Ciało było lekkie, wysuszone na wiór, a kiedy obejrzała je z bliska, znalazła niepokojącą dziurę w karku, pod włosami w zmumifikowanym ciele. Jakby ktoś wbił w nie sporej średnicy pręt, pozostawiając otwór grubości męskiego kciuka. Potem znalazła kilka innych, podobnych ran, w zasuszonym ciele.

Ciało było tak wysuszone, że dało się podzielić na części zwykłymi uderzeniami buta lub pociągnięciami. Fragmenty odchodziły od siebie z odgłosem przypominającym darte płótno.

Po tej upiornej „sekcji” pozostał ostatni element jej planu.

Odsłoniła smyczkiem kotarę, upewniając się, że na tarasie nie czyha nic groźnego, otworzyła drzwi i wyszła na zewnątrz.

Owiał ją smrodliwy wyziew morza. Okręt był ciemny, cichy i otoczony mgłą -paskudną, dziwaczną, kłębiącą się niczym zawirowania ciemności.

Spojrzała w dół. Niższe pokłady tonęły w tej dziwnej mgle. Spojrzała w górę. Wydawało jej się, że wysoko na niebie widzi jakieś źródło światła, jakby księżyc próbował przebić się przez warstwę tego dziwacznego oparu.

Spojrzała na boki. Od sąsiednich tarasów oddzielała ją jedynie półprzeźroczysta, zapewniająca prywatność, zrobiona z luksfery ścianka. Przedostanie się z balkoniku na balkonik, gdyby tego chciała, nie wydawało się trudne, aczkolwiek istniała odrobina ryzyka związana z tym, że musiała stanąć na barierce, przejść na drugą jej stronę, a potem powtórzyć manewr na wybranym balkonie.

RICHARD CASTLE

Pisarz wybrał własną drogę. Z daleka od krzyczących kobiet, z daleka od innych ludzi, którzy mogli okazać się zagrożeniem lub takie zagrożenie na niego ściągnąć.

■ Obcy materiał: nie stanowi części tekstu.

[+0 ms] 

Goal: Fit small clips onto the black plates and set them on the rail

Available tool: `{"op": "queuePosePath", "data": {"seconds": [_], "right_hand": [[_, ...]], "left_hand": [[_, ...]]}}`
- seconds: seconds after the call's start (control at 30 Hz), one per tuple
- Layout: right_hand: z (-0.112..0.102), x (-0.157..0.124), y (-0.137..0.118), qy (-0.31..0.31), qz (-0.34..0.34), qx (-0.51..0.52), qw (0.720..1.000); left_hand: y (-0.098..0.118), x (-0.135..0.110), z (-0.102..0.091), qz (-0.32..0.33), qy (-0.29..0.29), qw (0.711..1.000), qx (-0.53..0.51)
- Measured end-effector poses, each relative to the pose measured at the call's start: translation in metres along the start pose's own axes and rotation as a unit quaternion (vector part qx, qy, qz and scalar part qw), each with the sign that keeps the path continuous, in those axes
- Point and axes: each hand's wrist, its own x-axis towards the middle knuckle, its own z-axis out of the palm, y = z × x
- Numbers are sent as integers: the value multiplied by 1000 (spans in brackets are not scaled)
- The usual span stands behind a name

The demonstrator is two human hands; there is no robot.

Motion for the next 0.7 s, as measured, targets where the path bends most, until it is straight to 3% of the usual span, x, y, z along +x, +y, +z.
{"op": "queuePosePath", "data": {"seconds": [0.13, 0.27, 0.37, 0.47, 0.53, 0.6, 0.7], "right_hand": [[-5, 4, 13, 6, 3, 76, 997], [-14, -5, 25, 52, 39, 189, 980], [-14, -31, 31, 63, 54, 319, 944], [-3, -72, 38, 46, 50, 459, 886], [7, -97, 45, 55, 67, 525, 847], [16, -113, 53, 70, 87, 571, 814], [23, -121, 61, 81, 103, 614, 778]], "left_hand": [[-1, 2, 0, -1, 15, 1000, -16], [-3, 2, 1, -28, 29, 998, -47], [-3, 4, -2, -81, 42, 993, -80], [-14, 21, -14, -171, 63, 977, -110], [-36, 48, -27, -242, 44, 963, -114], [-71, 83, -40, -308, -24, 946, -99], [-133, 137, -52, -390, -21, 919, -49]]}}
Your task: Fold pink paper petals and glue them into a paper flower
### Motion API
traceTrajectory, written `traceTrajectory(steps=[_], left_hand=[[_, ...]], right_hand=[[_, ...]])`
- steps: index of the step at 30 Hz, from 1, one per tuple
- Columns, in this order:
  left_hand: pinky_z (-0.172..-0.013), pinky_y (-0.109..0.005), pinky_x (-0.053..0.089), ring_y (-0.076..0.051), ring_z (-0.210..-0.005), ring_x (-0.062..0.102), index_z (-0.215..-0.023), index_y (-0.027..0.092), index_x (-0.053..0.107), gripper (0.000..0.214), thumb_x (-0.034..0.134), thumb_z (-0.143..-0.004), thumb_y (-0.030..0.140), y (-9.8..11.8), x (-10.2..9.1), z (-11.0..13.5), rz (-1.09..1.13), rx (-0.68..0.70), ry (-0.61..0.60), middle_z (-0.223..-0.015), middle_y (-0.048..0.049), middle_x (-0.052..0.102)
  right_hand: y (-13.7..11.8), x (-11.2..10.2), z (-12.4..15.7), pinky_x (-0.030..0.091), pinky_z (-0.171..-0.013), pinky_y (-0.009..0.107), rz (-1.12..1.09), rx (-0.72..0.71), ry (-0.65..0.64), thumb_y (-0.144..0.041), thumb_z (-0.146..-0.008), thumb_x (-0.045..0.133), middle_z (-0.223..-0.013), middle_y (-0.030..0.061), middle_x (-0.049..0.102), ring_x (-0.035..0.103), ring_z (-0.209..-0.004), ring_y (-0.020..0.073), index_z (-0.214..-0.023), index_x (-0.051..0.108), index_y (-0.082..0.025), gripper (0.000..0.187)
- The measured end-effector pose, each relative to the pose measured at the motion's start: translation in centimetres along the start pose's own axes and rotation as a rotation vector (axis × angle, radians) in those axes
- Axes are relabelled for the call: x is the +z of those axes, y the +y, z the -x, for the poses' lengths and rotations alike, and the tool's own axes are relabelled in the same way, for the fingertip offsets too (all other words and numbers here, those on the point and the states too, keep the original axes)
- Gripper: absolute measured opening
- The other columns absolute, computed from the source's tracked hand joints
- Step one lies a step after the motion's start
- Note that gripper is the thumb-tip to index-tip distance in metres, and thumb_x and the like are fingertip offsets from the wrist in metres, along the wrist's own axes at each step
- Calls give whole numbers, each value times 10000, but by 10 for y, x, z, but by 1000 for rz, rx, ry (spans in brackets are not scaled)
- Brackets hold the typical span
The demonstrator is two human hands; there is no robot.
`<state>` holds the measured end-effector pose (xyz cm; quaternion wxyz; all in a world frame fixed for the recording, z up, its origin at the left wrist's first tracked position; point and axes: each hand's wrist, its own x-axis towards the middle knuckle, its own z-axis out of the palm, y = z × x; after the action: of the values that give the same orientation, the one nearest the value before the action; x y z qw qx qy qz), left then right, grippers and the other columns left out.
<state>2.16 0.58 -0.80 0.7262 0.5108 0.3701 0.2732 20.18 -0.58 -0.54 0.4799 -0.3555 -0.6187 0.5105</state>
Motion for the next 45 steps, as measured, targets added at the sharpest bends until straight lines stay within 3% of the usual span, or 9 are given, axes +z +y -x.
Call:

Ruszył powoli, w stronę dziobu, licząc na to, że trafi na jakieś wskazówki, o ile istniały jakiekolwiek wskazówki, po drodze.

Był wyczerpany tą sytuacją. Ciągłe zaszczucie dawało się mu powoli we znaki, a świadomość, że gdzieś w zakamarkach „DESTINY” czaiły się najprawdziwsze potwory, nie pomagała.

Szedł więc ostrożnie, nasłuchując, wypatrując zagrożeń.

Był tylko on, korytarz i odgłos jego kroków na mokrej wykładzinie. Chlup – chlup – chlup. Ciche, wilgotne mlask – mlask – mlask kojarzące się z powolnym, namiętnym seksem.

W pewnym momencie coś tknęło Richarda. Zatrzymał się czując, że coś jest nie w porządku.

Mlask – mlask – mlask – chlup – chlup – chlup!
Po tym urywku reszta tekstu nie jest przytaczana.